Your task is to transcribe the data exactly while omitting each picture.

========================================

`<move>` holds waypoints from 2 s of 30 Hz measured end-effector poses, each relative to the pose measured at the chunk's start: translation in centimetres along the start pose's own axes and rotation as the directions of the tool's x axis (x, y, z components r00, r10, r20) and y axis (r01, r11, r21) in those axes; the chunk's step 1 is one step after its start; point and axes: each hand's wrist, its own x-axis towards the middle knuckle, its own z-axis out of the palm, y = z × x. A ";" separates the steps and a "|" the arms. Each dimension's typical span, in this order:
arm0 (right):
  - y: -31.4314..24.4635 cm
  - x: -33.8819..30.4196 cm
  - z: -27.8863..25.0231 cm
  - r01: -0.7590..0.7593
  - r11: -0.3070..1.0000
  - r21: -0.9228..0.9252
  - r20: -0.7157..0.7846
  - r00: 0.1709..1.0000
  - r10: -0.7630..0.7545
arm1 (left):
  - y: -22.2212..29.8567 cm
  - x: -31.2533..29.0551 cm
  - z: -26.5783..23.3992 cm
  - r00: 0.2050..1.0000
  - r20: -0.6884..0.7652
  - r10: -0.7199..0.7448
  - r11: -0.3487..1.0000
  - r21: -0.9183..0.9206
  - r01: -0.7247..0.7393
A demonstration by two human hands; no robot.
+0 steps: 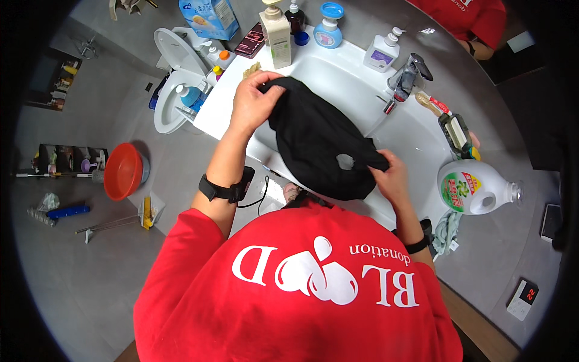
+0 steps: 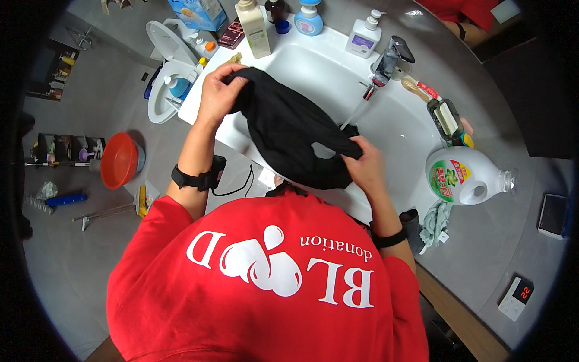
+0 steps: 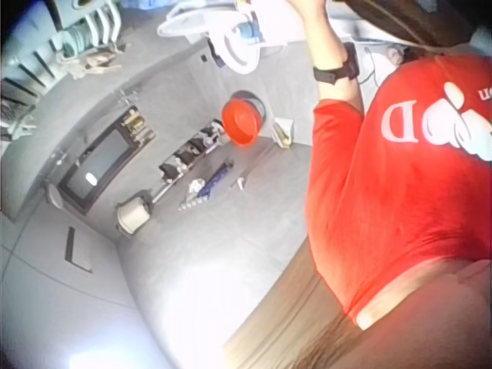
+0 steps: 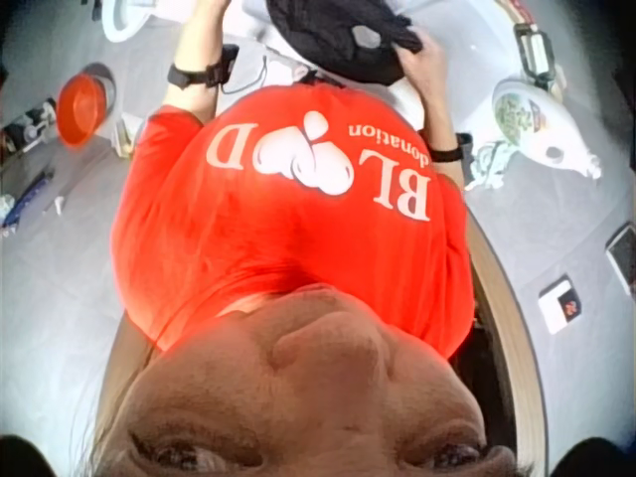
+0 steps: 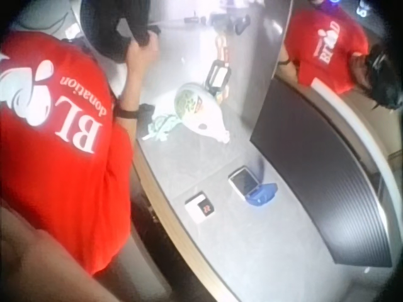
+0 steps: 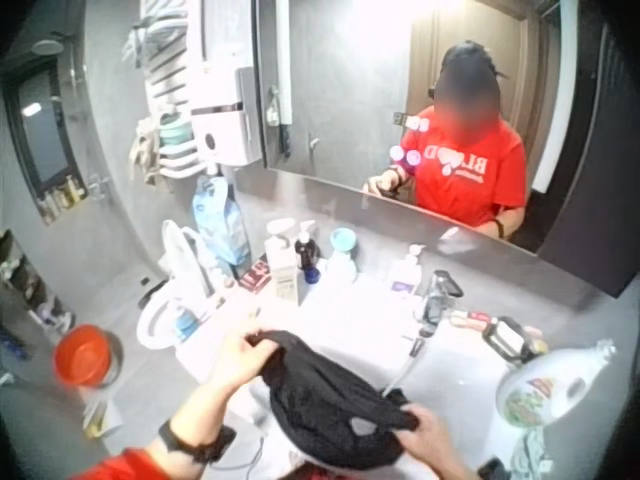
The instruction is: The person hand washes a black garment in a white sink. They turn on the faucet, submerge the garment, rub and squeeze it repeatedly under running water, then wring it out and rinse it again.
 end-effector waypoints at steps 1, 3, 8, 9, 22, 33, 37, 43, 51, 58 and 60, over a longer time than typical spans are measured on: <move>0.6 -0.1 -0.8 0.002 0.998 -0.064 -0.056 0.998 -0.006 | -0.4 -0.1 0.1 1.000 0.005 0.020 0.994 0.111 -0.020; 1.6 0.0 -2.3 -0.022 0.997 -0.079 -0.135 0.991 0.011 | -1.2 -0.4 0.5 0.999 0.043 -0.006 0.999 0.047 0.003; 2.8 0.4 -3.7 0.015 0.996 0.092 -0.192 0.981 0.003 | -3.1 -0.3 2.4 0.997 0.073 0.005 0.999 -0.038 -0.002; 3.0 0.3 -3.5 0.025 0.996 0.084 -0.183 0.983 -0.009 | -3.6 -0.3 2.8 0.995 0.085 -0.060 0.997 -0.048 0.064; 9.5 0.3 5.0 -0.011 0.866 -0.500 0.282 0.943 0.175 | -14.3 -7.1 10.9 0.900 0.420 -0.114 0.818 0.554 -0.155; 10.6 1.3 6.0 -0.141 0.865 -0.481 0.459 0.800 0.386 | -17.3 -8.6 12.5 0.792 0.570 -0.219 0.773 0.597 -0.216; 10.6 1.3 6.2 -0.148 0.865 -0.479 0.454 0.801 0.389 | -17.1 -8.9 12.8 0.804 0.554 -0.215 0.756 0.616 -0.222; 10.4 1.4 6.0 -0.181 0.866 -0.466 0.474 0.775 0.418 | -16.2 -9.2 12.8 0.809 0.535 -0.245 0.724 0.656 -0.214; 10.5 1.3 6.1 -0.206 0.867 -0.453 0.466 0.775 0.427 | -15.5 -9.4 13.0 0.822 0.510 -0.255 0.702 0.682 -0.206; 11.2 1.2 6.5 -0.232 0.867 -0.441 0.454 0.775 0.439 | -16.1 -9.5 12.9 0.839 0.510 -0.190 0.703 0.667 -0.246; 11.5 1.2 6.7 -0.232 0.872 -0.430 0.458 0.776 0.433 | -16.5 -9.4 12.9 0.837 0.521 -0.169 0.710 0.654 -0.263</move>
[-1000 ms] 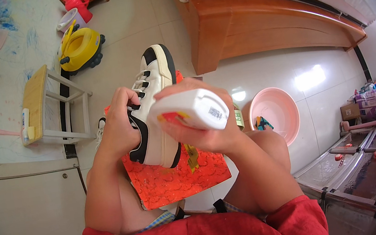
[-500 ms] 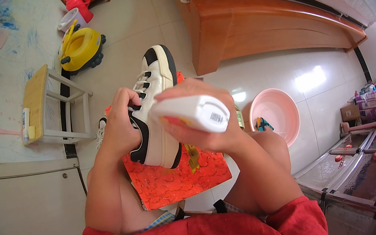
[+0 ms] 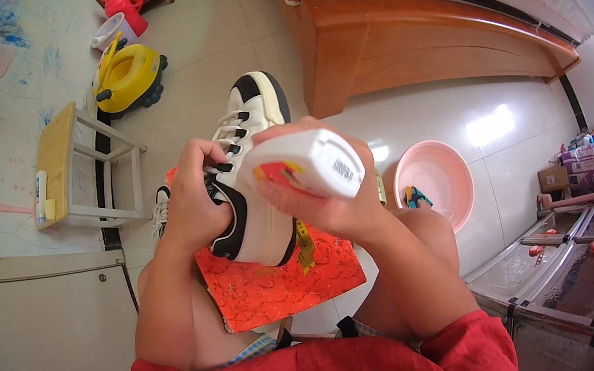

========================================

◆ SOLVED PROBLEM
`<move>` holds waypoints from 2 s of 30 Hz measured end-effector poses, each relative to the pose measured at the chunk's start: translation in centimetres along the start pose's own axes and rotation as the directions of the tool's x axis (x, y, z components r00, r10, r20) and y axis (r01, r11, r21) in those axes; the chunk's step 1 is one step after its start; point and axes: each hand's wrist, its own x-axis towards the middle knuckle, its own z-axis out of the palm, y = z × x. A ";" separates the steps and a "|" the arms. Each dimension's typical span, in this order:
arm0 (right):
  - y: -31.4314..24.4635 cm
  - x: -33.8819..30.4196 cm
  - z: -27.8863..25.0231 cm
  - r01: -0.7590..0.7593
  - r11: -0.3070..1.0000
  - r21: -0.9228..0.9252
  - r20: -0.7157..0.7846
  - r00: 0.1709..1.0000
  - r10: -0.7630..0.7545
arm1 (left):
  - y: -22.2212..29.8567 cm
  - x: -31.2533..29.0551 cm
  - z: -26.5783..23.3992 cm
  - r00: 0.2050..1.0000
  - r20: -0.6884..0.7652
  - r10: -0.7199..0.7448
  - r11: -0.3487..1.0000
  - r21: -0.9183..0.9206
  - r01: -0.7247..0.7393
A demonstration by two human hands; no robot.
+0 steps: 
+0 steps: 
+0 steps: 
+0 steps: 
+0 steps: 
+0 steps: 
The instruction is: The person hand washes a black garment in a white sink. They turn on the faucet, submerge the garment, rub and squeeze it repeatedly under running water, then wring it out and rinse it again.
 end-effector waypoints at steps 1, 3, 8, 9, 22, 33, 37, 43, 51, 58 and 60, over a longer time than typical spans are measured on: <move>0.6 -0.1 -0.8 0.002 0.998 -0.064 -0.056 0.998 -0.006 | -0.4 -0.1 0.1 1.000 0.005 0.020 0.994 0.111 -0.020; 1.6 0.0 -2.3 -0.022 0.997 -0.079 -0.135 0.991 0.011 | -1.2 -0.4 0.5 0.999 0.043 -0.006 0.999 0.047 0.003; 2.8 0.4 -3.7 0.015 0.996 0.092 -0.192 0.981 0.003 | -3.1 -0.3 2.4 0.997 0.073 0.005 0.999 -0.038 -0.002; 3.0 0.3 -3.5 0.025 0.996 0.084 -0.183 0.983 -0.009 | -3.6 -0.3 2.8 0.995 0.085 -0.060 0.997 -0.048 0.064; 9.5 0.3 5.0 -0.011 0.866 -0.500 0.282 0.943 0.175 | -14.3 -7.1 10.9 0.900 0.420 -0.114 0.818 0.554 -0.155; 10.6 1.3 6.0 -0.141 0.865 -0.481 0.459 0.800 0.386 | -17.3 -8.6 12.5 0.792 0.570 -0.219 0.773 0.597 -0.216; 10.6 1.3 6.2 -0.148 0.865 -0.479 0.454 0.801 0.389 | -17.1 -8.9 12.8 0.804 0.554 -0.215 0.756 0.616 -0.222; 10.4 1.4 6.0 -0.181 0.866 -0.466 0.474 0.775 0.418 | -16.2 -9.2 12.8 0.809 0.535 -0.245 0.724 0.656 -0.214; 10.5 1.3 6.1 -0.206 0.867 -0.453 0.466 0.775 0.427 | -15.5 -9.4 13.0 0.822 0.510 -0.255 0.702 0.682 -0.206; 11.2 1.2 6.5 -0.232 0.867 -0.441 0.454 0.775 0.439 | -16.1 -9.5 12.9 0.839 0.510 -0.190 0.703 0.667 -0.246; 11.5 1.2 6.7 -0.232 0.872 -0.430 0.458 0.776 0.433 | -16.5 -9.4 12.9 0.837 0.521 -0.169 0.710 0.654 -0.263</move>
[-1000 ms] 
[-500 ms] 
[+0 ms] 

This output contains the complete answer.